WORK REQUIRED:
Please give back, word for word, only the lines starting at the one containing "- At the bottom" and ending at the one containing "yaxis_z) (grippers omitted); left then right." within the material below.

== MATERIAL FOR THIS TASK ==

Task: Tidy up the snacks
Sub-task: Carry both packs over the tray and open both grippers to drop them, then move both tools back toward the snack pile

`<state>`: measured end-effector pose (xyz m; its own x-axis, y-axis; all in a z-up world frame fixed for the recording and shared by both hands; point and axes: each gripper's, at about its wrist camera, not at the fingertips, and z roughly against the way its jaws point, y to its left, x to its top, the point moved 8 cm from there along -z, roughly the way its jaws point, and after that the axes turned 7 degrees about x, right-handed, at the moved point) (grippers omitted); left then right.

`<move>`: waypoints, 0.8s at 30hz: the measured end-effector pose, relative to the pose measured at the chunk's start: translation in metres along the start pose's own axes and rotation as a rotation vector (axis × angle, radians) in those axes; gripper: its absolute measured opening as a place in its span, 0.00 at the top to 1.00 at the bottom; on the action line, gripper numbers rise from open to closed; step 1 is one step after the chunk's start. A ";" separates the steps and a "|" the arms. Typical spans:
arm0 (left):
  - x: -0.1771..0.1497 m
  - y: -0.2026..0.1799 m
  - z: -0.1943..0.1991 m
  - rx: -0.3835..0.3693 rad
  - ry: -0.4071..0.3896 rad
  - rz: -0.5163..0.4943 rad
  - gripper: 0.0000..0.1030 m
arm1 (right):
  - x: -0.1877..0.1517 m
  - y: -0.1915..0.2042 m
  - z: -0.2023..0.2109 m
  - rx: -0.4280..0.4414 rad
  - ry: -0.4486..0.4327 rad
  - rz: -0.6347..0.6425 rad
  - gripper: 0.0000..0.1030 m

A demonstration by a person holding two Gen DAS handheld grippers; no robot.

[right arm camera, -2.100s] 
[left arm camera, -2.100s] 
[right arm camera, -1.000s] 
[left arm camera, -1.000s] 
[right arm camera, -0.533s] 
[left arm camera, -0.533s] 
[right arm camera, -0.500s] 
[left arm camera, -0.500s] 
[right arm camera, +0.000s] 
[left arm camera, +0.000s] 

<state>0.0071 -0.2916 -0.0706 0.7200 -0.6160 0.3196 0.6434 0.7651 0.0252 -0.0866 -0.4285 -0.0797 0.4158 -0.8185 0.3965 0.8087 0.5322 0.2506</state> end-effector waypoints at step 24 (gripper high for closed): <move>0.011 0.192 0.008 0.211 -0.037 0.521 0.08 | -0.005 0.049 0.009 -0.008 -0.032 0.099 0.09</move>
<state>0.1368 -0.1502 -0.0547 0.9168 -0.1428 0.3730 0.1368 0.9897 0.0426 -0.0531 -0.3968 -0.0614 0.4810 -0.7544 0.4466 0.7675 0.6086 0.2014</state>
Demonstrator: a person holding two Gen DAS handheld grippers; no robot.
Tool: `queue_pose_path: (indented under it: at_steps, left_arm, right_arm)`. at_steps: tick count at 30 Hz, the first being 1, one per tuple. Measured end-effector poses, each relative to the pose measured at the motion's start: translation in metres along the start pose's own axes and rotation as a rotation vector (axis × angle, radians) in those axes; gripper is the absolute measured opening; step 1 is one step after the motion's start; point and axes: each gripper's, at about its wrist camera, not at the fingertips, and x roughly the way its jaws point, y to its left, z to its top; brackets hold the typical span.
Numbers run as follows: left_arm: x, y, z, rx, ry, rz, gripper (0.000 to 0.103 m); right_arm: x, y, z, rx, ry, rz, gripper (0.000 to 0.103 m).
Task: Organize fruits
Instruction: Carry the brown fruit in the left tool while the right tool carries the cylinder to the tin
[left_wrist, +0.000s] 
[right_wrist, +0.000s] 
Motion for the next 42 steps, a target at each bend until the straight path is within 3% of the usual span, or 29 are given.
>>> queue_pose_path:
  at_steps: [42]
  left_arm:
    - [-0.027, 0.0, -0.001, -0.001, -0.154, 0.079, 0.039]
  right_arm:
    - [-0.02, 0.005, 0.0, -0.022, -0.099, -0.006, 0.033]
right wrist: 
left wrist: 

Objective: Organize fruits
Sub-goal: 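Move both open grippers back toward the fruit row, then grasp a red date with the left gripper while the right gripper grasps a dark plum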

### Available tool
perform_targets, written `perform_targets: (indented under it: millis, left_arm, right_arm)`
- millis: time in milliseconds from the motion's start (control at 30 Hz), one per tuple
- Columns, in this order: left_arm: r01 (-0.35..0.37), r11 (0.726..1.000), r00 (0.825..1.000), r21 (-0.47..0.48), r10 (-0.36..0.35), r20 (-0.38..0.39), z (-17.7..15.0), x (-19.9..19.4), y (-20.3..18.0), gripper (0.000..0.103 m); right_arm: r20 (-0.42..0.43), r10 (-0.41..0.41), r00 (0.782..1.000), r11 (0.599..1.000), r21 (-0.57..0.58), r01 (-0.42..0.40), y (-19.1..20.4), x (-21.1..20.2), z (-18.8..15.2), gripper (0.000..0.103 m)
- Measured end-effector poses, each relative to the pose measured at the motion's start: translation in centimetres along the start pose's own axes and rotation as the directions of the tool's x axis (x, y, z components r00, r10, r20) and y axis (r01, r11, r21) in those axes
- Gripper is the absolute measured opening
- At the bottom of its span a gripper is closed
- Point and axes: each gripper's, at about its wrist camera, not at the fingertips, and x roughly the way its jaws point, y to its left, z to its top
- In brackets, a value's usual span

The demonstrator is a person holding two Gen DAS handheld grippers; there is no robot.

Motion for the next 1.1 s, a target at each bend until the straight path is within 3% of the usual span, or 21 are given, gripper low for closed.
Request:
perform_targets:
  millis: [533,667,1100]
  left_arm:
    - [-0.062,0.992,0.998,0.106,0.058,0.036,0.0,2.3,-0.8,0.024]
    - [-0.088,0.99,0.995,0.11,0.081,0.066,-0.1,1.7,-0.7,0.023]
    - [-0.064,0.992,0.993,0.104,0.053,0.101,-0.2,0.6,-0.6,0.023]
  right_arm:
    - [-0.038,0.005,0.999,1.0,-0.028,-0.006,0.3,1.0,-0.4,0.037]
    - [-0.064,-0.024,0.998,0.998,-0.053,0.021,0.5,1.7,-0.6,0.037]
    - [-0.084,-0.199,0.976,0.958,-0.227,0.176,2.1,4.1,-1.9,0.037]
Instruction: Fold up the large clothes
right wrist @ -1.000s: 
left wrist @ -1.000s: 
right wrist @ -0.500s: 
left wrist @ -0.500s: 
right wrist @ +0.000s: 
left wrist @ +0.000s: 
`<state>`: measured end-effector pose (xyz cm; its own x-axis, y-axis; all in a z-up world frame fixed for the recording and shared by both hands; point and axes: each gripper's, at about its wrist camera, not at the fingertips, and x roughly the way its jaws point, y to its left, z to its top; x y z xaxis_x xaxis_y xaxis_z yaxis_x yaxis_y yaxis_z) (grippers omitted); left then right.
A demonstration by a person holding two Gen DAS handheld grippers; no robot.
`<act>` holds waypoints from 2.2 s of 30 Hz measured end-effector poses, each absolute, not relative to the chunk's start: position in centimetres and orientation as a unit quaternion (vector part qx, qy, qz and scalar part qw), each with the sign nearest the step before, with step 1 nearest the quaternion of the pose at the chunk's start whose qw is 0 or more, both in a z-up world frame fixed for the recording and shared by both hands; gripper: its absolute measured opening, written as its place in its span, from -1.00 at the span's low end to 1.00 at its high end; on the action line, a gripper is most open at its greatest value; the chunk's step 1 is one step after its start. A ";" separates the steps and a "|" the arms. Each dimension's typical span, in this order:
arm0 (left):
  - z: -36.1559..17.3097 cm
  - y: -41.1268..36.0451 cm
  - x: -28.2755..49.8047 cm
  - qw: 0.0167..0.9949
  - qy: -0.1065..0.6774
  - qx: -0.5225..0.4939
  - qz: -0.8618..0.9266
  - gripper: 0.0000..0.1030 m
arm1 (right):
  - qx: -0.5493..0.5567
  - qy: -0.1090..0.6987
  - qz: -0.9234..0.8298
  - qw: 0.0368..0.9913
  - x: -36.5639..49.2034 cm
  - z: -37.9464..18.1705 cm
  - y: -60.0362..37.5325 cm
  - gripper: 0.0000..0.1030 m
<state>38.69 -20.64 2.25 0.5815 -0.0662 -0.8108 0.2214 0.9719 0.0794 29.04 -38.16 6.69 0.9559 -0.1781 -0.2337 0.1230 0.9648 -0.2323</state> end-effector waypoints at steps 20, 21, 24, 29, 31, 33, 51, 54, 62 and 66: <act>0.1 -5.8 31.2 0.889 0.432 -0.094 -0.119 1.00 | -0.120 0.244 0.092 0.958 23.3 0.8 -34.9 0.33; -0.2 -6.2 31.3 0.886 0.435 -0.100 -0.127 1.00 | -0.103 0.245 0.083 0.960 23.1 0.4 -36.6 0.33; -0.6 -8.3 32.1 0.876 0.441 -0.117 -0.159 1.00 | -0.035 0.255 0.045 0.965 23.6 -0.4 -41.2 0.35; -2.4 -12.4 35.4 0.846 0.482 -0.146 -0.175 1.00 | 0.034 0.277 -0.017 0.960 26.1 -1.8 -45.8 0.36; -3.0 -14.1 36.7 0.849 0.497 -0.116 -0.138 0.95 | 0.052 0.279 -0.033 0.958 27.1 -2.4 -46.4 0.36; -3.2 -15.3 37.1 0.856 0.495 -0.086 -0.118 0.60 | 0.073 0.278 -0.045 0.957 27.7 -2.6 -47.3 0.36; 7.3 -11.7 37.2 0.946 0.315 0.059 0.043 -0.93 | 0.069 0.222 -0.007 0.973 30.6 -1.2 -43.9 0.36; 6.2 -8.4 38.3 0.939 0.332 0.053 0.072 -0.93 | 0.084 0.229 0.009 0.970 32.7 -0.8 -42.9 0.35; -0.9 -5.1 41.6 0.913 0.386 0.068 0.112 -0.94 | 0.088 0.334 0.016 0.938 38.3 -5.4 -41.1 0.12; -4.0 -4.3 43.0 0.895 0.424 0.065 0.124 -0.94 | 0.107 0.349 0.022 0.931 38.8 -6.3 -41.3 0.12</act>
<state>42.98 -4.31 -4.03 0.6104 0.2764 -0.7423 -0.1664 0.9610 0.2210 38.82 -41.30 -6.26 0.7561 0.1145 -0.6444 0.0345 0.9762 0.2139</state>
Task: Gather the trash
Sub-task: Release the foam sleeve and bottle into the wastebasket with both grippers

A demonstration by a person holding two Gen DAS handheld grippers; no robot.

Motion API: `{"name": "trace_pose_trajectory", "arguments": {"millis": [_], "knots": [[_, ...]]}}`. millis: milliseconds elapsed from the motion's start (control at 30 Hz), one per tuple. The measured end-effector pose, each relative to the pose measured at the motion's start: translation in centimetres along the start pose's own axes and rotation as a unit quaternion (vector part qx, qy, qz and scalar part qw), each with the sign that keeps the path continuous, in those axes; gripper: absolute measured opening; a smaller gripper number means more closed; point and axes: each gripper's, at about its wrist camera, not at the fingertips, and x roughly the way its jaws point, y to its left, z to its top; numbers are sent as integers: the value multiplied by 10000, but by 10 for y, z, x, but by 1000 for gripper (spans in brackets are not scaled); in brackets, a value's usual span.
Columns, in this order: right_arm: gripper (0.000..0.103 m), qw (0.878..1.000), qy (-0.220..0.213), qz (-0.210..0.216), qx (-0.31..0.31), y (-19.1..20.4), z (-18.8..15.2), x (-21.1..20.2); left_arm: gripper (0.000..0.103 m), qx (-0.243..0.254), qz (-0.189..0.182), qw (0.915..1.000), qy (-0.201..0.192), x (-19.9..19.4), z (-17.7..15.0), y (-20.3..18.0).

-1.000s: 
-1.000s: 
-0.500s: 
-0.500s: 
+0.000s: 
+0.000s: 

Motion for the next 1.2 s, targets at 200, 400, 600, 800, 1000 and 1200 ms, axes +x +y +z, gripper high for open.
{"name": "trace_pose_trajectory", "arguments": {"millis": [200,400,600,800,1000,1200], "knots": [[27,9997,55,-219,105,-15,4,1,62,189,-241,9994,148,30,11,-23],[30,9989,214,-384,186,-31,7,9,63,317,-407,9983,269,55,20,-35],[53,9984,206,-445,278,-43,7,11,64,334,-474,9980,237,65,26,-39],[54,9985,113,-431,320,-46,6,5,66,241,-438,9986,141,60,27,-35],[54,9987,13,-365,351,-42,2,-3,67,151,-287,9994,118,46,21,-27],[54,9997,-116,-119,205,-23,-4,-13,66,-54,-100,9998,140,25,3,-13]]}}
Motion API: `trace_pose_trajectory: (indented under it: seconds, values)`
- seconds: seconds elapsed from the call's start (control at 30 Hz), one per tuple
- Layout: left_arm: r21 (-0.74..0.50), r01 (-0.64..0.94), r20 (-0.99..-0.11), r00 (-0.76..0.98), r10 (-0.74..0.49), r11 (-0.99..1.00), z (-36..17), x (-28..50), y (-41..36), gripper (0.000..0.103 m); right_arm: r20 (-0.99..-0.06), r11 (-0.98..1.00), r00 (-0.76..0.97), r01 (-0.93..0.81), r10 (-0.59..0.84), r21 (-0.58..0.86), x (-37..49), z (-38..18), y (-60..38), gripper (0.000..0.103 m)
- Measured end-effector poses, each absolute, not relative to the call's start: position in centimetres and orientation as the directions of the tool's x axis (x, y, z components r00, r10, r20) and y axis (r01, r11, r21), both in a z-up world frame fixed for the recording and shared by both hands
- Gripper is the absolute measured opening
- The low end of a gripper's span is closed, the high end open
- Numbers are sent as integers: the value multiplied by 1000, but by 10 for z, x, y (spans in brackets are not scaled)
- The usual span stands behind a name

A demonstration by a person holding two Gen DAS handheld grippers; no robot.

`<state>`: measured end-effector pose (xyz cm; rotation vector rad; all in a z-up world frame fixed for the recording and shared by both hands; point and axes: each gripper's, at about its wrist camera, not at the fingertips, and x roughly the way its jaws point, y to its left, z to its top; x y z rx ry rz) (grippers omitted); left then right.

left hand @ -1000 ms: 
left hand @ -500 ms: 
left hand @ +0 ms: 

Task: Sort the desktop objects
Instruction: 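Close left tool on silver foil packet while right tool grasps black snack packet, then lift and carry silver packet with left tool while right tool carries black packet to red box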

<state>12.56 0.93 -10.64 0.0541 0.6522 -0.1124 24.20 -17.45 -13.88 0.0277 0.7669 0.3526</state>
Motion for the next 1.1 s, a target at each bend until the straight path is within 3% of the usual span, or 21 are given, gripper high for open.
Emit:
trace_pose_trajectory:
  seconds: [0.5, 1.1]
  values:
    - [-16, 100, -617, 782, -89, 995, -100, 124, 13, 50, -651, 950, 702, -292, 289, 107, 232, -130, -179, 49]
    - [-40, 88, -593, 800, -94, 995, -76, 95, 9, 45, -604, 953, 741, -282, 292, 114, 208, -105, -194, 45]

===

RESPONSE AREA:
- At the bottom of its span a gripper is closed
- Point and axes: each gripper's, at about its wrist camera, not at the fingertips, and x roughly the way its jaws point, y to its left, z to its top
- In brackets, a value's usual span

The demonstrator is a person holding two Gen DAS handheld grippers; there is no robot.

Motion for the next 1.1 s, a target at each bend until the straight path is within 3% of the usual span, or 21 are given, gripper low for closed.
Request:
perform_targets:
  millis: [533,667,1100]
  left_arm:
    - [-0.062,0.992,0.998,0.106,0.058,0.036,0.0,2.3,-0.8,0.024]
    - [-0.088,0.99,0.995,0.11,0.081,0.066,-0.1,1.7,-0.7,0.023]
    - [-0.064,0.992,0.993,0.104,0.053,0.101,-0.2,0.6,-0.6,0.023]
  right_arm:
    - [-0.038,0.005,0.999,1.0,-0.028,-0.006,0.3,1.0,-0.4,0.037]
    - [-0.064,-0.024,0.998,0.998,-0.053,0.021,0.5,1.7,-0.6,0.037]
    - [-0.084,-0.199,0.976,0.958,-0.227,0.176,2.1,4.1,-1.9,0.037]
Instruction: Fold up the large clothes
right wrist @ -1.000s: 
left wrist @ -1.000s: 
right wrist @ -0.500s: 
left wrist @ -0.500s: 
right wrist @ +0.000s: 
left wrist @ +0.000s: 
`<state>`: measured end-effector pose (xyz cm; its own x-axis, y-axis; all in a z-up world frame fixed for the recording and shared by both hands; point and axes: each gripper's, at about its wrist camera, not at the fingertips, and x roughly the way its jaws point, y to its left, z to its top; x y z xaxis_x xaxis_y xaxis_z yaxis_x yaxis_y yaxis_z) (grippers omitted); left then right.

Nothing else remains in this exercise.